祝英台擡手挠了挠头,巧笑嫣然:“哈哈,并无关联,只是思忖华渚乃灵族圣地,不禁心向往之罢了。”
梁山伯被她逗趣之态所感,方欲朗声而笑,腹中先“咕噜咕噜”作响。梁山伯自嘲道:“如今当思‘鱼渚’啦,我饥肠辘辘所以思烤鱼果腹。”
祝英台见此书生这般有趣,心中愈觉好奇。明眸之中似有熠熠之光,啓唇而问:“兄台于此停留多久了?”
梁山伯颔首微笑,谦谦然道:“不长,不长。恰逢落雨方才于此休憩片刻。”
祝英台薄唇轻抿,似有话语欲出,恰在此时,忽闻箭羽呼啸之声,刹那间,数十支箭自四面八方疾射而来!
说那时迟那时快,梁山伯将祝英台往自己方向一拉,侧身避于亭柱之後。箭矢“夺夺”钉入梁木,尾羽兀自震颤不休。
前方草丛之中猛然跃出数位彪形大汉,个个手持长刀,面目狰狞,仿若凶神恶煞降世,衣着却有些褴褛,衣角甚至带着暗红色的泥渍印记。
其中一个壮汉满面皆是络腮胡须,声若洪钟喝道:“此路是我开,此树是我栽。要想从此过,留下买路财!”
梁山伯将祝英台稳稳护于身後,内心虽亦有几分惧意,面色仍旧镇定自若。
他双手抱拳,恭恭敬敬地朝着那几个强盗行礼,继而说道:“诸位好汉,我与这位兄弟不过是往杭城求学的贫寒书生,囊中羞涩,实在无财帛可供留下。还请诸位行个方便。
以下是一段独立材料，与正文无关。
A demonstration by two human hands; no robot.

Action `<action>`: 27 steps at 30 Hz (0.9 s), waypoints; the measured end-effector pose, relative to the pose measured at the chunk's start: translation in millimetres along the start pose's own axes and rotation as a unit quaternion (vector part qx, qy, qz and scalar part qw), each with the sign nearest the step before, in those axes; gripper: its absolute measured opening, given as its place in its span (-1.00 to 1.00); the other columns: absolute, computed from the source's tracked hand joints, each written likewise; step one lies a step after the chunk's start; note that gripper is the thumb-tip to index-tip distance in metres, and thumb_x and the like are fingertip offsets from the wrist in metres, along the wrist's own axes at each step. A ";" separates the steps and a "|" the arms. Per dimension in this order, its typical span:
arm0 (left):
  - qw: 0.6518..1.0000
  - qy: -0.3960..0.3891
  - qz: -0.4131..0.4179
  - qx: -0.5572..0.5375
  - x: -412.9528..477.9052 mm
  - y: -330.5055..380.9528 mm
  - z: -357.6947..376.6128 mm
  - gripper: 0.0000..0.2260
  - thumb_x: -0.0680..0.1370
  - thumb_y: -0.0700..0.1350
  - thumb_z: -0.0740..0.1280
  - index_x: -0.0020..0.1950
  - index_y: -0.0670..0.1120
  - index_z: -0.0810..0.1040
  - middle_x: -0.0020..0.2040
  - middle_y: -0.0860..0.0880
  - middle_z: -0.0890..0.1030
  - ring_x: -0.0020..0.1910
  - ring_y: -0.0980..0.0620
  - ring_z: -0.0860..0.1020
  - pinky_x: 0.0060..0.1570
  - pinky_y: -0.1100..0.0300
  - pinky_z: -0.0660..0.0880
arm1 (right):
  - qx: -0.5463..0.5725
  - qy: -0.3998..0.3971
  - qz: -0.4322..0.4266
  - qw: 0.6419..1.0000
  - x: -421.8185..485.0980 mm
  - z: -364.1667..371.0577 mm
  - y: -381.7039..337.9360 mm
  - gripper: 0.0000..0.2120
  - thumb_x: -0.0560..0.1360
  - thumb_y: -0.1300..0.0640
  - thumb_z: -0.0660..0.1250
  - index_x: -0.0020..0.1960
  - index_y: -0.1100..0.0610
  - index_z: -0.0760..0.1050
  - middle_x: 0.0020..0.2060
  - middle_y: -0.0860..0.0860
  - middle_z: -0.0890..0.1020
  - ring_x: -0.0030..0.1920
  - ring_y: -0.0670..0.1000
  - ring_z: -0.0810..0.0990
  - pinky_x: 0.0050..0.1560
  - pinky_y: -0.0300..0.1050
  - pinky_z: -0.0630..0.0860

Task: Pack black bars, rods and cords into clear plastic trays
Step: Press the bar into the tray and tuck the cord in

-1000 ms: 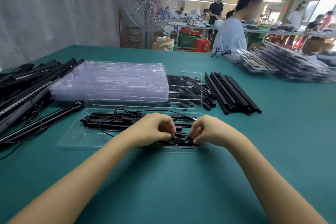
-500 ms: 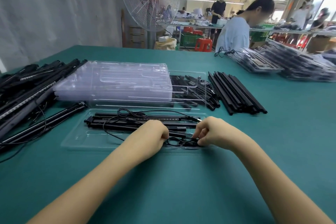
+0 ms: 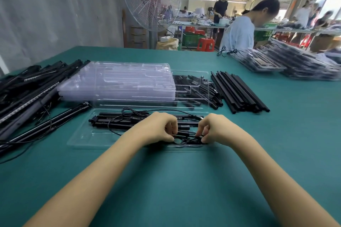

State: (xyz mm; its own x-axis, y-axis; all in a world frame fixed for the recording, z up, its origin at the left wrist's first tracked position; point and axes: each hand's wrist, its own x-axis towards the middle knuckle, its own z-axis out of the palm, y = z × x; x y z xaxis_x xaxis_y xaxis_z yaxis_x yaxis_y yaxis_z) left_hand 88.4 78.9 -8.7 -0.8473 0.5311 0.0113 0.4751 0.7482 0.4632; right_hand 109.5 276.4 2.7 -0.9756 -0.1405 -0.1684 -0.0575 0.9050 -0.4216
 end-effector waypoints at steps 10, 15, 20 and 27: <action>0.998 -0.009 -0.020 0.063 10.8 7.1 1.8 -0.77 0.39 -0.11 0.50 -0.06 -0.05 0.50 -0.31 0.14 0.48 -0.23 0.08 0.48 -0.19 0.20 0.42 | 0.006 -0.009 -0.021 1.000 3.5 0.7 7.9 -0.67 0.42 0.29 0.40 0.10 0.03 0.42 -0.25 -0.04 0.52 -0.26 -0.09 0.48 -0.30 -0.27 0.41; 0.986 0.068 0.022 0.147 -0.5 2.2 8.0 -0.76 0.43 0.04 0.45 0.04 -0.01 0.59 -0.07 0.06 0.44 0.06 0.03 0.43 0.04 0.18 0.37 | -0.021 0.009 -0.081 0.996 3.3 2.1 10.8 -0.57 0.38 0.32 0.40 0.11 -0.09 0.44 -0.04 -0.08 0.42 -0.26 -0.24 0.38 -0.30 -0.35 0.37; 0.992 0.052 0.080 0.078 -22.2 -18.5 0.2 -0.73 0.54 -0.04 0.35 0.23 -0.01 0.59 0.16 0.06 0.56 0.17 0.12 0.44 0.16 0.38 0.26 | -0.073 0.009 -0.126 0.989 1.9 7.9 3.1 -0.41 0.40 0.46 0.20 0.23 -0.11 0.43 -0.04 -0.12 0.37 -0.19 -0.23 0.37 -0.12 -0.21 0.45; 0.966 0.254 -0.002 -0.054 -49.5 -61.3 -37.4 -0.79 0.53 -0.29 0.32 -0.03 -0.02 0.66 -0.08 0.14 0.63 -0.07 0.24 0.56 -0.04 0.51 0.40 | -0.106 -0.014 -0.128 0.986 -3.3 8.6 -4.2 -0.51 0.40 0.47 0.07 0.08 -0.07 0.38 -0.14 -0.10 0.37 -0.08 -0.03 0.41 -0.14 -0.14 0.39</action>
State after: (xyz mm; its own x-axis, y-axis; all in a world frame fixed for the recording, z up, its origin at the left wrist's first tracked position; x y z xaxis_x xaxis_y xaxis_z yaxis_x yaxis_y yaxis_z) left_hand 92.4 -8.2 -4.5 -0.8691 0.2448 0.4298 0.4677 0.6895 0.5530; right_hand 114.8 269.6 -2.6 -0.9170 -0.3844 -0.1065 -0.3478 0.9013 -0.2583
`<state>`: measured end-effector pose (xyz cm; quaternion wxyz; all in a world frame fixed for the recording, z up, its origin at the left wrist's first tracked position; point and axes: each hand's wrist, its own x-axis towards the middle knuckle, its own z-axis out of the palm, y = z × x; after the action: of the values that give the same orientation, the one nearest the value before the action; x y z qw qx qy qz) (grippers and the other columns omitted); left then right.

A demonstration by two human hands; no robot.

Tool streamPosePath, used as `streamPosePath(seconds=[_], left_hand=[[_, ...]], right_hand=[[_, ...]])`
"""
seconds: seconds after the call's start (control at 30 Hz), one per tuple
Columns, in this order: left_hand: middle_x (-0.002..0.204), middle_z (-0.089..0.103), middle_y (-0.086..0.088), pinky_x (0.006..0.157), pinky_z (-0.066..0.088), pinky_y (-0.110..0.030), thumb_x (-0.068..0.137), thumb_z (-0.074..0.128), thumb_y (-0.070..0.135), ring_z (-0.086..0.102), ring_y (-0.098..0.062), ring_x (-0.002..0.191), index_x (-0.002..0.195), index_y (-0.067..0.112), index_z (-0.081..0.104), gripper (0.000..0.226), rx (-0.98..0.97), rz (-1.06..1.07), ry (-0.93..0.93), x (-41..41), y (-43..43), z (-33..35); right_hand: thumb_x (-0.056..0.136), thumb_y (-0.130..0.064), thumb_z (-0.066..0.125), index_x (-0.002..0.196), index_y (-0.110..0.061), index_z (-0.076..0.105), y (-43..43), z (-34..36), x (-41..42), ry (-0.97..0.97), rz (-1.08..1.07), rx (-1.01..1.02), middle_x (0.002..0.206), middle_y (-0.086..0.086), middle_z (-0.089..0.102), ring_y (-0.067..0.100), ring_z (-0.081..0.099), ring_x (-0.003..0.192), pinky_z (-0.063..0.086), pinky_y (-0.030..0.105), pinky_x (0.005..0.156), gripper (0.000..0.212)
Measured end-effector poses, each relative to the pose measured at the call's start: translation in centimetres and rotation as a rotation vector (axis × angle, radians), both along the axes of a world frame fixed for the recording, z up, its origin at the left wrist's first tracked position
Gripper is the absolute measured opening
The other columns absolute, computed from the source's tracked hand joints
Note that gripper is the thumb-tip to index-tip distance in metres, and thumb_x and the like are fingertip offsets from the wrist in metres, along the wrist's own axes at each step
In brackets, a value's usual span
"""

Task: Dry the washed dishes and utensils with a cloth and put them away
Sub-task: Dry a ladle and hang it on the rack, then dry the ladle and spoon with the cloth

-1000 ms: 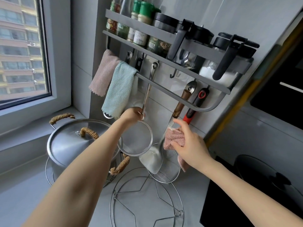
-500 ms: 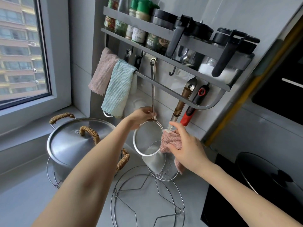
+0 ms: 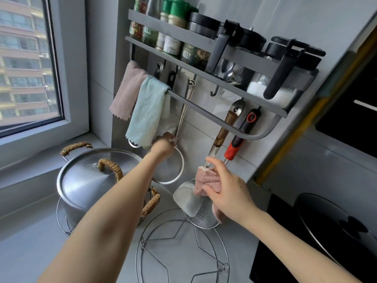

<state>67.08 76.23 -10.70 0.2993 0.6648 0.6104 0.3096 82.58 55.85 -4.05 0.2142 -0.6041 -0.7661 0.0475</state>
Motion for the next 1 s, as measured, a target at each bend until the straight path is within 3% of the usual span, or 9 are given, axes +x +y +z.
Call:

”
那络腮胡的强盗听闻此言,“呸”地啐出一口唾沫,口中恨恨道:“哼!休得狡辩,瞧你二人这等细皮嫩肉,定是富家子弟!莫要逼得爷爷我亲自动手搜身!”言罢,目光越过梁山伯,猥琐地扫向祝英台,“尤其是後面那个小相公,生得这般俊俏,若卖去……嘿嘿……”
祝英台又惊又怒,脸色发白。
梁山伯感受到她的恐惧,将她护得更紧,沉声道:“好汉此言差矣!我等读书人,行的端坐的正,岂容轻辱!钱财身外物,诸位若真急需,这身衣衫也可典当,但请莫要伤我兄弟,坏了江湖道义!”
“道义?道义值几个钱!”络腮胡狞笑逼近。
就在此时,许是感应到梁山伯胸中激荡的文思与正气,他随身书箱缝隙中,竟悠悠飘出几点蓝光。
初时如萤,继而展翅,化作数只翩翩蓝蝶,绕着他与祝英台飞舞。蝶翼在昏暗光线下流转着微弱光芒,宛如活的墨迹。
衆强盗见此异状,脚步一顿,面露惊疑。
梁山伯心念电转,捕捉到他们衣角的红泥,再结合近来西南战乱的传闻,立刻有了计较。